Debaryomyces hansenii, also known as Candida famata, is a species of yeast in the family Saccharomycetaceae.

==Pathogenicity==
Debaryomyces hansenii accounts for up to 2% of invasive candidiasis cases. It has been found in Crohn's disease ulcerations in humans and is being investigated as the environmental trigger of Crohn's disease. Certain strains of Debaryomyces hansenii have been researched for potential use as probiotics and may have health benefits.

==Ecology==
Debaryomyces hansenii is an osmo-, halo- and xerotolerant yeast that produces toxins, including mycocins, to destroy competitive yeast species. It is a common species in all types of cheese, including soft cheeses and the brines of semi-hard and hard cheeses, and the most common yeast among 383 isolates from samples of unsulfited or sulfited sausages, skinless sausages and minced beef. It contributes to the fermentation of barrel-aged beers such as Le Coq Imperial Stout from Harveys Brewery in southern England. Harvey's head brewer speculates that it is either airborne in the brewery or a slow-growing component of their house yeast blend. D. hansenii is also found in hyper-saline waters such as the salterns on the Atlantic coast of Namibia or in the Great Salt Lake of Utah.

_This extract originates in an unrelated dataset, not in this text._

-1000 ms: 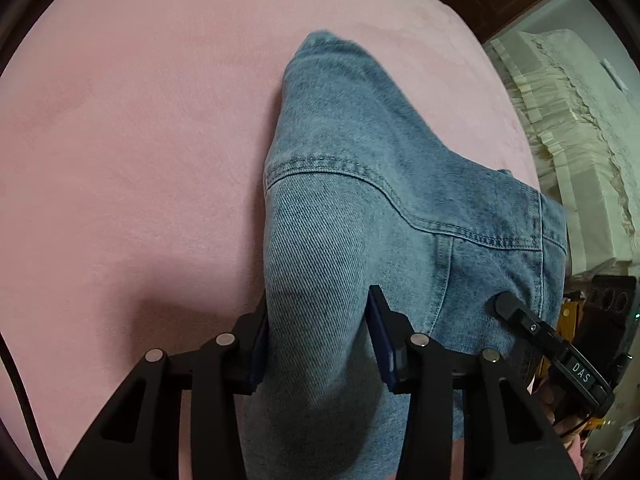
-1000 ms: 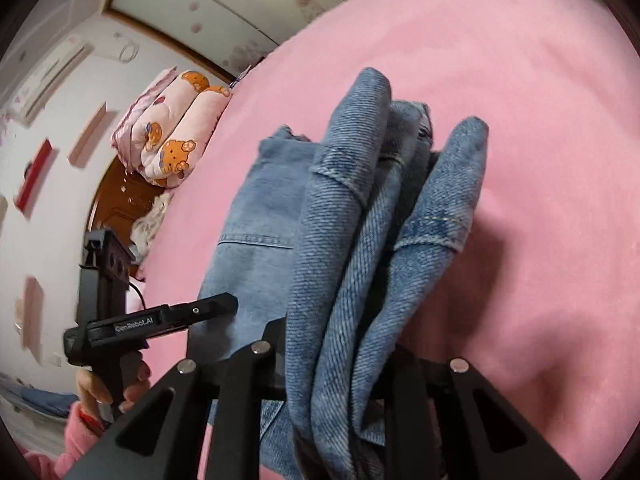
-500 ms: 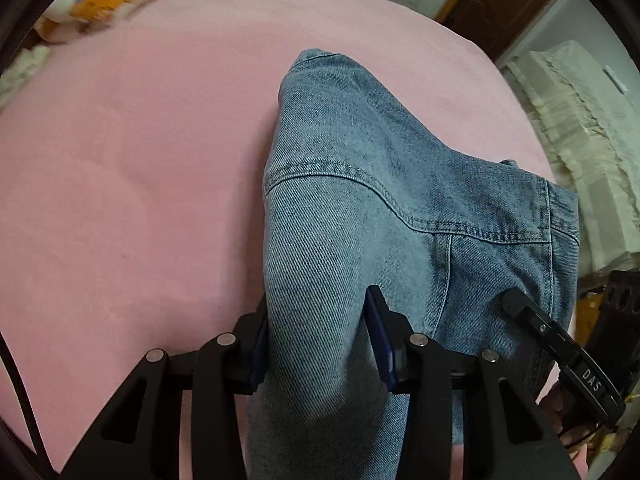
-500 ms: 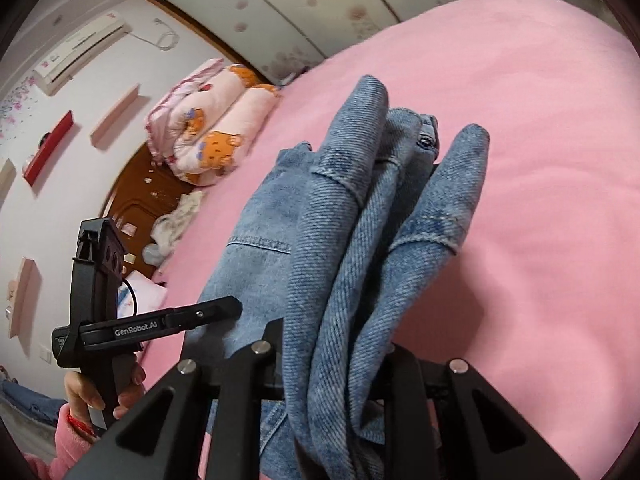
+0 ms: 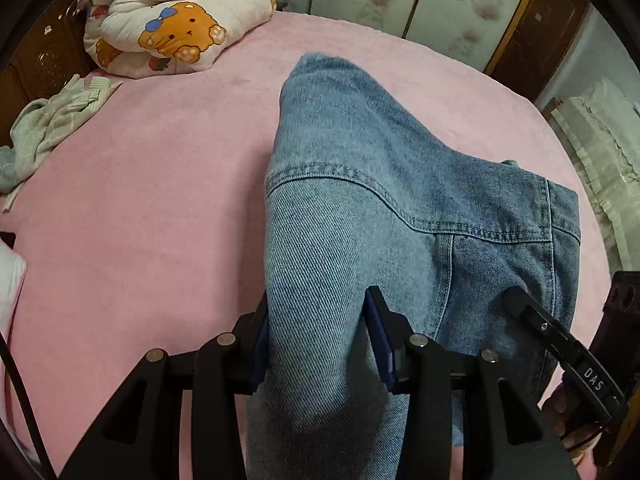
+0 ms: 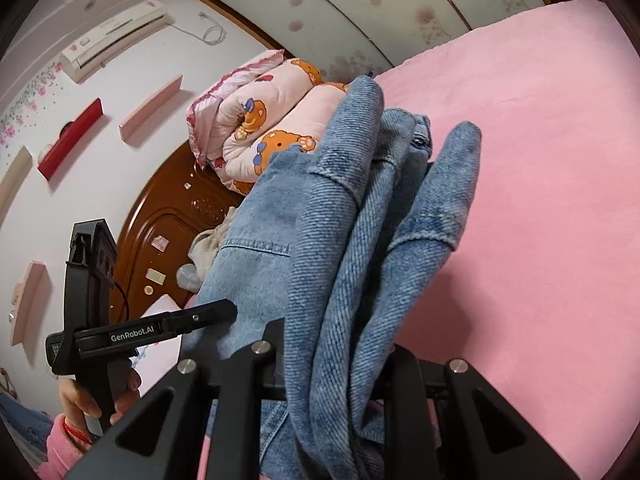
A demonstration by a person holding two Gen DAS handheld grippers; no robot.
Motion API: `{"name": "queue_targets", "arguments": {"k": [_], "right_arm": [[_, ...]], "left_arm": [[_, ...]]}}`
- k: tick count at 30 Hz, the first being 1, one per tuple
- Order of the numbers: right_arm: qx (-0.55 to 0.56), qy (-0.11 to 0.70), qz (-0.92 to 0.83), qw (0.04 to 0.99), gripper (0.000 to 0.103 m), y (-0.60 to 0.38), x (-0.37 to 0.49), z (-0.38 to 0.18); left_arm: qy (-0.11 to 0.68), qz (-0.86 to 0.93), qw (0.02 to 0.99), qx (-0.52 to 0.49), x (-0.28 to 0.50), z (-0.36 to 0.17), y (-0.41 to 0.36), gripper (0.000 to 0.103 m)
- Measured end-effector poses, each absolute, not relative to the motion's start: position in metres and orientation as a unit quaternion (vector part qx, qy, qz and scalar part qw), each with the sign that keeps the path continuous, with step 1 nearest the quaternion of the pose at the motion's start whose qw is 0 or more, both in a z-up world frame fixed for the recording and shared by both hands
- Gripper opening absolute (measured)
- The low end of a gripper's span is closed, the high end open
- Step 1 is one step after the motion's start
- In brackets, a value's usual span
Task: Fold large clothes
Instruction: 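Grasp the denim bundle edge with the right gripper and lift it, then lower the bundle onto the bed near the pillows and open the right gripper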
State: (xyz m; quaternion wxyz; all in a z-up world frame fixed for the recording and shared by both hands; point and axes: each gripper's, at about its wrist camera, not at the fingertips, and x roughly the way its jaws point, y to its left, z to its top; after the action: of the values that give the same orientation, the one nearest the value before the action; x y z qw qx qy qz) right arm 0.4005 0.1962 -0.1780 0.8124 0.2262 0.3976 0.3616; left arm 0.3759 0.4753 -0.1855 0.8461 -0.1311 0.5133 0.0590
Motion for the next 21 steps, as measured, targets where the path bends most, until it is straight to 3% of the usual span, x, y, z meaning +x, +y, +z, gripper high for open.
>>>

==Nutritional requirements==
The species can be cultivated in media with up to 25% NaCl or 18% glycerol. Growth rate increases in solutions with ≥ 1M NaCl or KCl, with sodium and potassium ions playing a very important role in the mechanisms involved in maintaining osmobalance. The species can survive a pH range between 3 and 10. Furthermore, D. hansenii has been described as the species with the highest perchlorate tolerance reported to date, which might have consequences for the microbial habitability of Mars, where perchlorate salts are widely distributed.

==Reproduction==
Most strains are haploid, mating very rarely and diploidize transiently by somatogamous autogamy (i.e. fusion of two cells but excluding their nuclei). Sexual reproduction proceeds via heterogamous conjugation (i.e. the conjugation of two cells of different form or size) leading to short diplophase followed by meiosis and ascospore formation. Haploid yeasts reproduce vegetatively by multilateral budding.

== Genetics ==
This species has seven chromosomes, labeled A-G. This species uses an alternative genetic code for the codon CUG, coding for the amino acid serine instead of the usual leucine.

==Differentiation==
The ability of this species to grow at 10% NaCl or 5% glucose is used to discriminate D. hansenii from other ascomycetous yeasts. The species comprises two varieties: D. hansenii var. hansenii and var. fabryii. These two groups can be differentiated via rRNA, the electrophoretic mobility of their glucose-6-phosphate dehydrogenase, or by their maximum grow temperatures (35 °C for var. hansenii and 39 °C for var. fabryii).

==Biotechnology==
The species has been demonstrated to synthesize useful quantities of D-arabinitol, riboflavin, xylitol, and pyruvic acid under thiamine
limitation. The species has also been used to decarboxylate ferulic acid
to 2-Methoxy-4-vinylphenol via biotransformation (a 95.07% yield, 1470.8 mg/L, within 10 hours).